Apparently, yes, one can and does write for one’s ideal reader. However, one has to always account for one’s subject position, which is revealed by the mere choice of readership. And, nowadays, yes, it does make a difference who you’re writing as, what you’re writing about, and where you’re writing from.
I have my own reading of the novel, and I do tend to go with the postcolonial critique of ideology approach. I submit though that, to a certain extent, the engagement with critical theory – particularly of these kinds – can get out of hand, get in the way of pure reading pleasure. Not to mention how it can get in the way of pure fiction-writing pleasure.
Theory indeed gets in the way. But, isn’t it only right that it should? The complexity of the world we write of and the world we write in demands that it be rendered sensitively and, well, honestly. Whether one writes of a world of simple peasants in the distant Philippine past, or the underground world of punk-gothic individuals in dizzyingly fast-paced urban New Manila, one is still writing of the here and now. One has to, in a sense, theorize the world one writes in, through the fictionalized world one writes of.
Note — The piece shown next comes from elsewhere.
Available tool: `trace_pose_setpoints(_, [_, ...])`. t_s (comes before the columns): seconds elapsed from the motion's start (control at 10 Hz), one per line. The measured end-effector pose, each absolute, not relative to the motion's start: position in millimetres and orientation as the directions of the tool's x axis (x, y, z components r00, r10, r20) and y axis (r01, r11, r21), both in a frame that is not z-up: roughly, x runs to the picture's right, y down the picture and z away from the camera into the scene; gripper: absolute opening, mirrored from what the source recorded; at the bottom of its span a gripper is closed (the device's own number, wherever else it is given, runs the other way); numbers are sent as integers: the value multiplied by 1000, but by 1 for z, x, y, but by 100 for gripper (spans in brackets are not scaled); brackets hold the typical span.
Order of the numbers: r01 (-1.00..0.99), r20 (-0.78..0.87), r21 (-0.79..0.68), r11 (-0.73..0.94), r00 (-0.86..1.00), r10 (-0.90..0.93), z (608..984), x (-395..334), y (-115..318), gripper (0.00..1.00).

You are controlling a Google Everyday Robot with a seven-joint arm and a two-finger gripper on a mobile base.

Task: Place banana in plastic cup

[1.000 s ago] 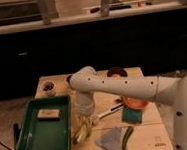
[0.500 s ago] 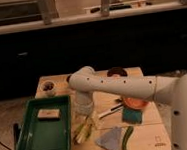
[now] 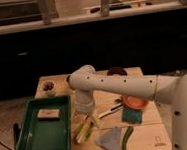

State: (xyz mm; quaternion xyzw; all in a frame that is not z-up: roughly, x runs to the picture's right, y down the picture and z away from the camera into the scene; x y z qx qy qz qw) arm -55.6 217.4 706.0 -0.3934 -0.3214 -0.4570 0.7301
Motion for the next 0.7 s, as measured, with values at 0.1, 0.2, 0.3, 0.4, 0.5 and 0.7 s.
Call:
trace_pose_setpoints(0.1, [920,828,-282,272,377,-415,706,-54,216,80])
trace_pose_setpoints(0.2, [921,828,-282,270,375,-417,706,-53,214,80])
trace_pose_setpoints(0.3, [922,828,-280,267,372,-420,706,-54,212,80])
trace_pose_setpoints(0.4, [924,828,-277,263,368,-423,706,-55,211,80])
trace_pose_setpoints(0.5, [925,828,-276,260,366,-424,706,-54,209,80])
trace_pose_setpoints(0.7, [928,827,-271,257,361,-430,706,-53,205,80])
All I mean is, there is no turning back, no reclaiming lost innocence, no feigning indifference. One can no longer unread what one has read. There are pressures and demands on the writing and reading of Philippine fiction, in English, at least, that cannot, and should not, be ignored.
Home as a syndrome
As a writer from the Visayas, who is based in Manila, for instance, I cannot help but react, sometimes violently, to pressures for a particular kind of representation in my fiction. I’m sure this is a familiar experience to many. For instance, in national writers workshops, it is almost always expected of us to turn out a story with a strong, local flavor, but rendered from an ironic perspective. I mean, if you merely translate into English a perfectly sensible and successful oral narrative in Waray, for instance, it would surely be considered too simplistic, unimaginative, a failure. But, really, what does local color mean? Does this mean including snippets of conversation, expletives and curses, in the local language for emotional color? Does it involve using Waray terms, written in italics, even for phrases that have an idiomatic equivalent in English? Does this mean writing about rural folks, in idyllic seaside settings, engaging in so-called native – therefore humorous, strange, or fantastic – practices? Because I am very much guilty of all that, of submitting to such pressures and demands. What’s even more unfortunate is that these are pressures I myself exert on my own writing, almost as a matter of course.
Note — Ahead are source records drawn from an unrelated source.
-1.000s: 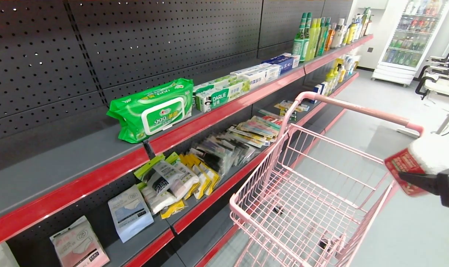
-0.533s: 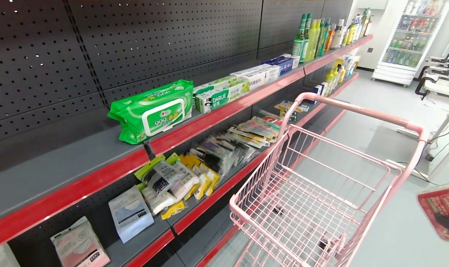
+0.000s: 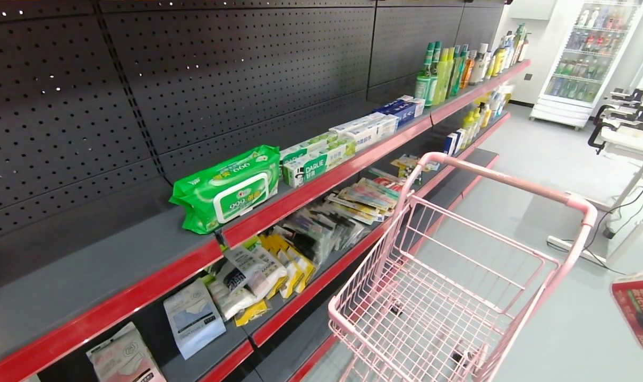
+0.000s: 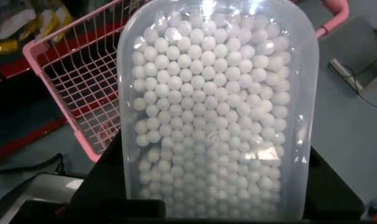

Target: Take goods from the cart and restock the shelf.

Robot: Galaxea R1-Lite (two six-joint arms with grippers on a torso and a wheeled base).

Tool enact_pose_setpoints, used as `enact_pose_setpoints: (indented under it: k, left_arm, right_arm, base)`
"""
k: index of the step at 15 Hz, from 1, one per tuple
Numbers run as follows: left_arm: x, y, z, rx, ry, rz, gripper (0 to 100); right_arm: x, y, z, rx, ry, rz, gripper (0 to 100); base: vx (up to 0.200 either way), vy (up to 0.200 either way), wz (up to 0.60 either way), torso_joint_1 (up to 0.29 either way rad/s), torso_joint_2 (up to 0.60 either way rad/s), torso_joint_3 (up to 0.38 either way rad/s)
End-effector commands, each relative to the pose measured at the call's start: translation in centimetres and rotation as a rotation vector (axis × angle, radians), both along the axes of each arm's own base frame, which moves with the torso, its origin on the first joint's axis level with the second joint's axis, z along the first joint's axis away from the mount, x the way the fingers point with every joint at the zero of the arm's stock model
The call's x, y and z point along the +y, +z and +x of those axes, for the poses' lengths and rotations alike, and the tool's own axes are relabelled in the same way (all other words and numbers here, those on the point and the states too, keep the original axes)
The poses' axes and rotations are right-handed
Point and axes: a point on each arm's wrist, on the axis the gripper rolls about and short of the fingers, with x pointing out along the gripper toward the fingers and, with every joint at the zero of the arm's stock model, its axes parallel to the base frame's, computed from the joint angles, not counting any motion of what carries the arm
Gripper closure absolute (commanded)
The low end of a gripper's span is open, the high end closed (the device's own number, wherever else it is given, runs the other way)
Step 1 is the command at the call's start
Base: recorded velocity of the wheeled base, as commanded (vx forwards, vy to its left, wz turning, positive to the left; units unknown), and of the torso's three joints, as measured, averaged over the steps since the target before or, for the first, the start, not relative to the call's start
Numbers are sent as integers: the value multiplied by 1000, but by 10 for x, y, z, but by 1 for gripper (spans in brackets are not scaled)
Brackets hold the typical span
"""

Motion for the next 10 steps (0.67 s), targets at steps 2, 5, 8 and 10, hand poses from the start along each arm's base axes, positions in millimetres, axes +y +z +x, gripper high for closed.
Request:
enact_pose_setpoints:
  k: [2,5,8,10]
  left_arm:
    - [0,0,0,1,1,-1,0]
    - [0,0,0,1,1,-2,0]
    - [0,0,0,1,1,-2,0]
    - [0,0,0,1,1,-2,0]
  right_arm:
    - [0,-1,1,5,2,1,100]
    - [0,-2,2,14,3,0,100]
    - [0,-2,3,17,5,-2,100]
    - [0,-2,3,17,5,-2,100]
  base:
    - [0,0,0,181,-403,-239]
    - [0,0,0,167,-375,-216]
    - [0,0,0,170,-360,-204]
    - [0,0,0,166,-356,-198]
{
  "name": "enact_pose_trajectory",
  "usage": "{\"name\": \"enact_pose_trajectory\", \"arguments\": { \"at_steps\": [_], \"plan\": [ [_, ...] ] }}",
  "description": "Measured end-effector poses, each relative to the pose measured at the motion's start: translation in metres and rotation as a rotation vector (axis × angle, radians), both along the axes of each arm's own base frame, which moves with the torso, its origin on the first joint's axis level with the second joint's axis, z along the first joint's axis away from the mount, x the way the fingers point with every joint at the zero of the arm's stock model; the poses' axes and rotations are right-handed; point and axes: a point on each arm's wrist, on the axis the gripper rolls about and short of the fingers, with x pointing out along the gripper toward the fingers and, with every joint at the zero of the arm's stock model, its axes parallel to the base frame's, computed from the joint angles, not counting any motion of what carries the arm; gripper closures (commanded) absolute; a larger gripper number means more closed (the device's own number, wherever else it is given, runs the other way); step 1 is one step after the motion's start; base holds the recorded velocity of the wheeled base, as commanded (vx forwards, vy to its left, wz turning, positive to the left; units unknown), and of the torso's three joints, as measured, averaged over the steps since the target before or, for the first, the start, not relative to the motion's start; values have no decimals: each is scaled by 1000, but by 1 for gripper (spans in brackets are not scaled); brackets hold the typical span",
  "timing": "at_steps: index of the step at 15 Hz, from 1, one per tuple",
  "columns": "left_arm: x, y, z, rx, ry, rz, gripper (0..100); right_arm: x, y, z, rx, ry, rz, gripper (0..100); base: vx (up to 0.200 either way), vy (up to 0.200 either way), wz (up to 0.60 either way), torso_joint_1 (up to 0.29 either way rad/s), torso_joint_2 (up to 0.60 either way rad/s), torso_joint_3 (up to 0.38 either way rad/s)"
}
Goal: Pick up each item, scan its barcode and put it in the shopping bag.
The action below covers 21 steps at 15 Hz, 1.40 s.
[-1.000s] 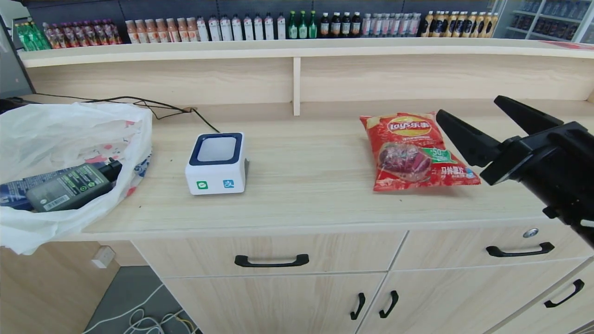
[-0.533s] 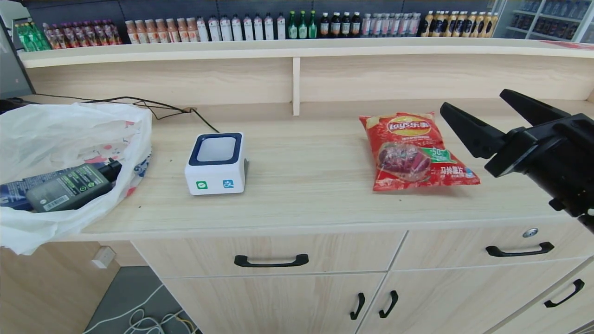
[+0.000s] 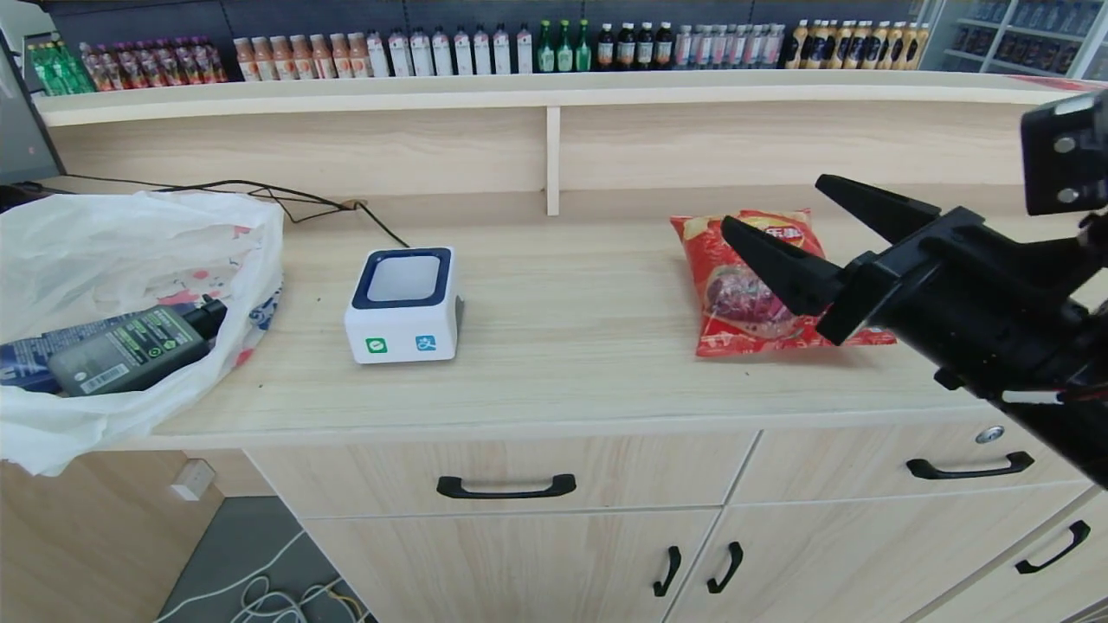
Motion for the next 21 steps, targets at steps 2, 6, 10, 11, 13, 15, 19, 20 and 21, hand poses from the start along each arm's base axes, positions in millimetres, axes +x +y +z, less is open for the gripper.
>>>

The truth is, it is only on occasions like this that I am forced to confront questions that sometimes do spoil the pleasure of writing fiction. Most of the time, I just write what I can, whenever I can. I still believe that a writer’s role is to write. I cannot use the excuse of engaging with theory as a reason for not being able to produce fiction. Neither do I see theory as an impetus to write fiction. I do not write fiction in order to illustrate a theory. I do not write fiction in order to save the country, to improve people’s lives, or to empower the marginalized. There are other activities, other kinds of writing, that I do that, to my mind, would more closely approach those objectives. As a fictionist, my first allegiance is to the story, to memory, to play. My fiction, moreover, aims to play with the concept of fiction itself, with the concept of allegiance even, as well as of memory and remembrance.
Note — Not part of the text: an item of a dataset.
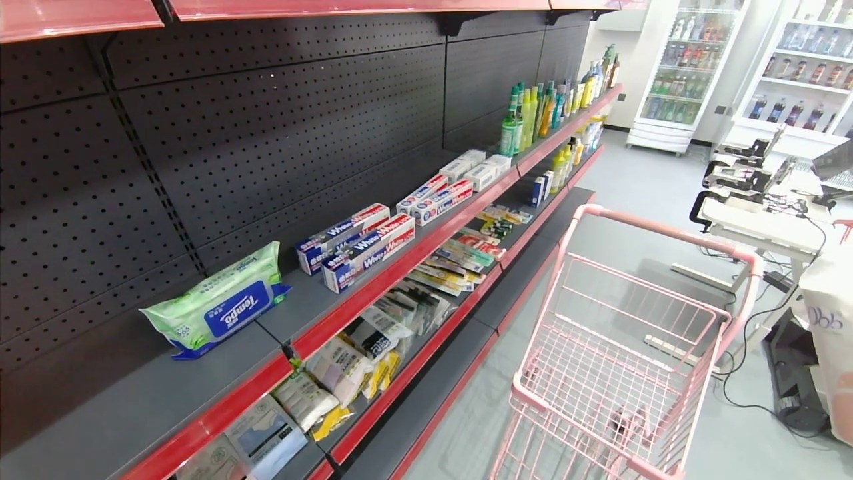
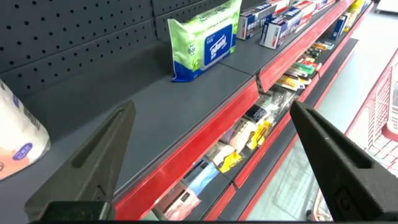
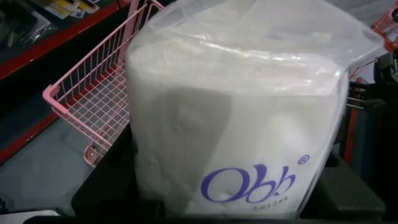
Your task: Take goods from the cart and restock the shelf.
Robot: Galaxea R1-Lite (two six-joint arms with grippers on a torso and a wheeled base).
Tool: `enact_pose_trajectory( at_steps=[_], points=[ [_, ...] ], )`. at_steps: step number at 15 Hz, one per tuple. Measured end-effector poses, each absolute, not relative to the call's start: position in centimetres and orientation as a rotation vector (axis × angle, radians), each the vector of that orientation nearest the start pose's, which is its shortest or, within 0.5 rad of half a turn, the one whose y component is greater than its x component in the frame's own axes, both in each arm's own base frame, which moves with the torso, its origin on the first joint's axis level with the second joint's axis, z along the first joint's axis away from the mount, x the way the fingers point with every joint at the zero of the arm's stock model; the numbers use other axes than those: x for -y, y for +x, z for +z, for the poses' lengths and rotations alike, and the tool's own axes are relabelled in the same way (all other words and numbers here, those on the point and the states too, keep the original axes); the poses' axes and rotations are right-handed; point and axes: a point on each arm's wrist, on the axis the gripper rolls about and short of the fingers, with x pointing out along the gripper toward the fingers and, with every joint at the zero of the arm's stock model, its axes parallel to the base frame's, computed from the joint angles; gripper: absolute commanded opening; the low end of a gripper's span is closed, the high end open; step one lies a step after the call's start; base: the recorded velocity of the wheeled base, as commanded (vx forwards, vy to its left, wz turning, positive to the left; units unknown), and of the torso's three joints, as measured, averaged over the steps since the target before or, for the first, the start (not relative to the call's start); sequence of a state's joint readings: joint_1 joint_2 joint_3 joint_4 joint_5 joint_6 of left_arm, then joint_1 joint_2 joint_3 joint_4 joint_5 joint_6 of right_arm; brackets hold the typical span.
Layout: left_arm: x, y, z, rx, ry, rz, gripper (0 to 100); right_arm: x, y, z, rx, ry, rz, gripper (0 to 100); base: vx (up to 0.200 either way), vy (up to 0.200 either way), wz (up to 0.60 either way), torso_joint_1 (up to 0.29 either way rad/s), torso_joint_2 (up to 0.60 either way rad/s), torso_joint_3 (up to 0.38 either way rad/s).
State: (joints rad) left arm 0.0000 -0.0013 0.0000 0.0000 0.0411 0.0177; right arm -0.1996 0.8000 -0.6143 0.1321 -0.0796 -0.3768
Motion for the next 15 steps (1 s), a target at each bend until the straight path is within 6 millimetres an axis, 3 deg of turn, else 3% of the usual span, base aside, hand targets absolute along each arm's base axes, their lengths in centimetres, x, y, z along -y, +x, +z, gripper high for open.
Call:
enact_pose_trajectory(
  at_steps=[15],
  points=[
    [-0.09,-2.29,7.55,0.001,0.018,0.041,100,1.6,7.03,22.07,-0.373,-0.349,-0.211,0,0.0,0.0,0.0,0.085,-0.17,-0.085]
  ],
)
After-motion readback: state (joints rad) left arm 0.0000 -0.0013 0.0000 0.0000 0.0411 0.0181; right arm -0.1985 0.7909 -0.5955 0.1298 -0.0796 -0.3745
My stories have invariably been about home – home as a syndrome, a physiological disorder: a disruption of normal physical or mental functions; a disease or an abnormal condition. The body is in one place, but the heart is someplace else. The language that is used for speech is not the language of one’s secrets. This is the main affliction, an affliction whose symptoms are not always manifest, rather latent. In my stories, the characters are always engaged with and yet distanced from home; but they never really leave it, they bring it with them wherever they go. The struggle is to accept that home is a concept, and a floating, unstable one, too. The struggle is to broaden the concept in order to encompass one’s changing conditions, one’s mobile location, one’s shifting position. The struggle is to not make everyone notice that the character is not always there; that she is, in truth, some place else; that she has actually disappeared, has established her home in the deepest recesses of her mind, a place beyond anyone’s reach.
I remember how, as a child growing up always amidst some twenty other cousins, in a small family compound here in Tacloban, or in Barugo, or Matalom, or Cebu, during the summer, I was always trying to disappear, and it was quite easy to disappear. I did it several times. I simply slipped out of the group of cousins playing out in the yard, to go back up to the house, hide in the room, go through my mother’s bags, rifle through my father’s documents, open cabinets and drawers, climb atop kitchen counters, mix up and blend condiments, write and draw figures on walls, dress and make up the saints, all the while unnoticed and unmissed. This went on for quite some time until one afternoon, when I decided to hide behind the backdoor of my grandparents’ house in Tacloban, to blend with the brooms and mops and cobwebs and dust, for about twelve hours, they say. I stood there without making any movement or sound, watching the maids, some aunts and cousins, go in and out of the house. I remember how I maintained my position even when my cousins and, eventually, the adults started looking for me. I could clearly hear and see people combing the entire house, the entire compound, looking everywhere but behind the backdoor. I stood there even when I could see my mother starting to panic and to blame hapless househelps for my disappearance. I do not, however, for the life of me, remember why I did what I did, or what was going through my mind while I stood there, very, very, very still. Neither do I know what made me step out of the dark, privileged, corner behind the door, in order to blend, inevitably, with the rest of them.
Since then, I don’t think I have been able to hide and disappear without anyone noticing. I did not mind becoming more visible only because I eventually realized that that was actually the best way to obscurity; an obscurity which served my need to observe, to create worlds within a world, story after story.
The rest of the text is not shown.